Why do some companies shoot to the top, while others languish?

What are the biggest factors to fast growth?

In an attempt to answer this question, I’m keeping my internal antennae on high alert, looking for success stories of organic companies that have demonstrated fast growth.

Next Accelerator has provided a free webinar featuring Jeff Church, CEO of one of the fastest growing organic juice companies ever – Suja.

In this article I share my 5 key takeaways from Jeff’s webinar. If you want big picture insights on how to grow your natural/organic products business online, then read on.

If you’re aiming to get your products in front of retailers, you should listen to the full presentation (length: 22 minutes, followed by 12 minutes of Q&A). Jeff talks about some fancy retail-related metrics and numbers that went completely over my head.

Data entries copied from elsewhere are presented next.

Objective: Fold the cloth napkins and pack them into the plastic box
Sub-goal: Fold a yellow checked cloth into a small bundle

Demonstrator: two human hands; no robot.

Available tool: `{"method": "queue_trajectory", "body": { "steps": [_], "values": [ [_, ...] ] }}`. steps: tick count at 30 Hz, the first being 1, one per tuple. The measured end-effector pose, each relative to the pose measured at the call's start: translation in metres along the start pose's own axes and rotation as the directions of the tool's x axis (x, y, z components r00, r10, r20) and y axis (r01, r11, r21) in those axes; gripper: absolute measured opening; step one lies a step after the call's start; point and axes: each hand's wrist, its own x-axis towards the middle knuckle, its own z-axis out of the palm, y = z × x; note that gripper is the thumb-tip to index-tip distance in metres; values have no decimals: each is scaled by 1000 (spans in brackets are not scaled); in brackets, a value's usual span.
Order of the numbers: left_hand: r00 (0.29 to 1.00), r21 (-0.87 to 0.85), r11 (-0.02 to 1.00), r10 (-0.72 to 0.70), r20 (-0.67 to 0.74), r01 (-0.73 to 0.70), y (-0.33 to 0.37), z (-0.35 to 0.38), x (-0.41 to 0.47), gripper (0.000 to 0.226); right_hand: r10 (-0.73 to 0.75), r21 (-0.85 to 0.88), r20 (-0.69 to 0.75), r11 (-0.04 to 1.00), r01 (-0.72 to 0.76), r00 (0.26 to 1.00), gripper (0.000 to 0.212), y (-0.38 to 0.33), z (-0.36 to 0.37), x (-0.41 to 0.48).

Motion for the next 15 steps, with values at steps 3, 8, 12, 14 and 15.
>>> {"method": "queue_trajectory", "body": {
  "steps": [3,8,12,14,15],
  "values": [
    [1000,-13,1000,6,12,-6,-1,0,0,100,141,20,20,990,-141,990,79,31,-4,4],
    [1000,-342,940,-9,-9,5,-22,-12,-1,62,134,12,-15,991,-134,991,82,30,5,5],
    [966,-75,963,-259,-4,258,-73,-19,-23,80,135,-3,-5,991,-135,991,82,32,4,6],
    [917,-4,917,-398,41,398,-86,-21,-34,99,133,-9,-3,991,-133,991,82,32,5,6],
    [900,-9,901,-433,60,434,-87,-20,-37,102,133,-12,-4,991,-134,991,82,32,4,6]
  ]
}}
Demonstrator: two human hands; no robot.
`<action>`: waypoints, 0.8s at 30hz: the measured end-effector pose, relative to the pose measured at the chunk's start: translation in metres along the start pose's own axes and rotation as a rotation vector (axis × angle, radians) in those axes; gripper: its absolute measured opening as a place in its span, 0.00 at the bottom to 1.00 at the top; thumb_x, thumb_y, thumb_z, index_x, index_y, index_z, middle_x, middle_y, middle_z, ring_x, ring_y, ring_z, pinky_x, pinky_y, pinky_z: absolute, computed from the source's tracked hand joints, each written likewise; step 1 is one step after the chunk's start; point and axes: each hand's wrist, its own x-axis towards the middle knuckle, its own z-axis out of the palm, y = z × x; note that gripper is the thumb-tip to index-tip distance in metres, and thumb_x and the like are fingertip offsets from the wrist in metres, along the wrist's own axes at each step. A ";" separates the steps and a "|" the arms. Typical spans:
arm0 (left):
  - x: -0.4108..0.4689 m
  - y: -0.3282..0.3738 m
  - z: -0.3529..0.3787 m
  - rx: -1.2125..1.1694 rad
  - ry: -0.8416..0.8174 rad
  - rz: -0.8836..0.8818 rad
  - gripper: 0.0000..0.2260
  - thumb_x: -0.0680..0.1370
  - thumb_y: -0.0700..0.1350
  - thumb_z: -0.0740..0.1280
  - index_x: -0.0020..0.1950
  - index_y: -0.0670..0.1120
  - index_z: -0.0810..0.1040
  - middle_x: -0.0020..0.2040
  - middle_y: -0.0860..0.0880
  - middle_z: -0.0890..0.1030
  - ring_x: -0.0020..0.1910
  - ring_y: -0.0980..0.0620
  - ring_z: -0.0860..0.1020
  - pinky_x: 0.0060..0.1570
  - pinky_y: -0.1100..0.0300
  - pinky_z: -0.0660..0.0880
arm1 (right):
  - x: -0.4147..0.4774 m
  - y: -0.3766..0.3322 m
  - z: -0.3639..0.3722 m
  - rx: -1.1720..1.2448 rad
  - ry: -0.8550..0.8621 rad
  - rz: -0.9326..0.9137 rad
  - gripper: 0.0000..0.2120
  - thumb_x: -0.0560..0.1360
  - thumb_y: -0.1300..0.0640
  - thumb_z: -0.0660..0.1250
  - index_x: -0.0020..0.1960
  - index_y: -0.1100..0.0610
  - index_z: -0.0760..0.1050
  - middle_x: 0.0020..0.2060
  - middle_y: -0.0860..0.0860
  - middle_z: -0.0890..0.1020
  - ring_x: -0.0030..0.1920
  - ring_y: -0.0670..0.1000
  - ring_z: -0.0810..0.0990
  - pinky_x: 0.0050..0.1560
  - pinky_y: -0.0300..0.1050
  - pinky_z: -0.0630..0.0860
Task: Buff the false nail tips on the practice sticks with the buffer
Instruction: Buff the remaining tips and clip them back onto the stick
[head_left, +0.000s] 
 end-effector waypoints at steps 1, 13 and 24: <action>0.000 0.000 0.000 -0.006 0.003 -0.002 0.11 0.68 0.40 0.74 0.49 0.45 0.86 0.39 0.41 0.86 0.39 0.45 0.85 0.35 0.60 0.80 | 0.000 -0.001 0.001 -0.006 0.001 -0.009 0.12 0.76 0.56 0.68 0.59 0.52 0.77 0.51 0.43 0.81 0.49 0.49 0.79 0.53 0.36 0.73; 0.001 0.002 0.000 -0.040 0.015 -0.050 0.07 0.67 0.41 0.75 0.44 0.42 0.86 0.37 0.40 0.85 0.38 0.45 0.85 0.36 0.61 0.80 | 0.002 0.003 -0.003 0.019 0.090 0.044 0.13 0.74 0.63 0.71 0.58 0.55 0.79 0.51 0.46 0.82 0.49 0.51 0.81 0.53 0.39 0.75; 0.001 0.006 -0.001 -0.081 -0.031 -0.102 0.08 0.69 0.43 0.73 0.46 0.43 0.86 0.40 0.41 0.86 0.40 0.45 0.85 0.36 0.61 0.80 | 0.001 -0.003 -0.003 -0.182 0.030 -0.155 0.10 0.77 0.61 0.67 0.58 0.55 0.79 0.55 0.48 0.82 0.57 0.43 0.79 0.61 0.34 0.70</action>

Why is Suja Juice growing so fast?

First, some background on the company. Founded in 2012, Suja was named #2 in Forbes Most Promising Companies in 2015. It’s 100% vertically integrated from a manufacturing standpoint, which means it “controls its own destiny.” CEO Jeff Church describes the company’s recent growth as an “aggressive, wild ride.”

The company started out very small, with co-founders Eric Ethans and Annie Lawless delivering coolers full of cold-pressed juice to local customers. At the time they started they didn’t even have a business name, let alone a scalable business model. Because it was unpasteurized and therefore unable to preserve nutrients, their initial cold-pressed juice product had a 3-4 day shelf life. Short shelf life = unsuitable for store distribution.

The co-founders later teamed up with Jeff Church, a Harvard Business School graduate and private equity veteran. He came across a disruptive (i.e., innovative) technology known as high-pressure processing (HPP), “which extends the shelf life of cold-pressed juice tenfold without altering its taste.” This technology made it possible for Suja to scale up their business and skyrocket their growth.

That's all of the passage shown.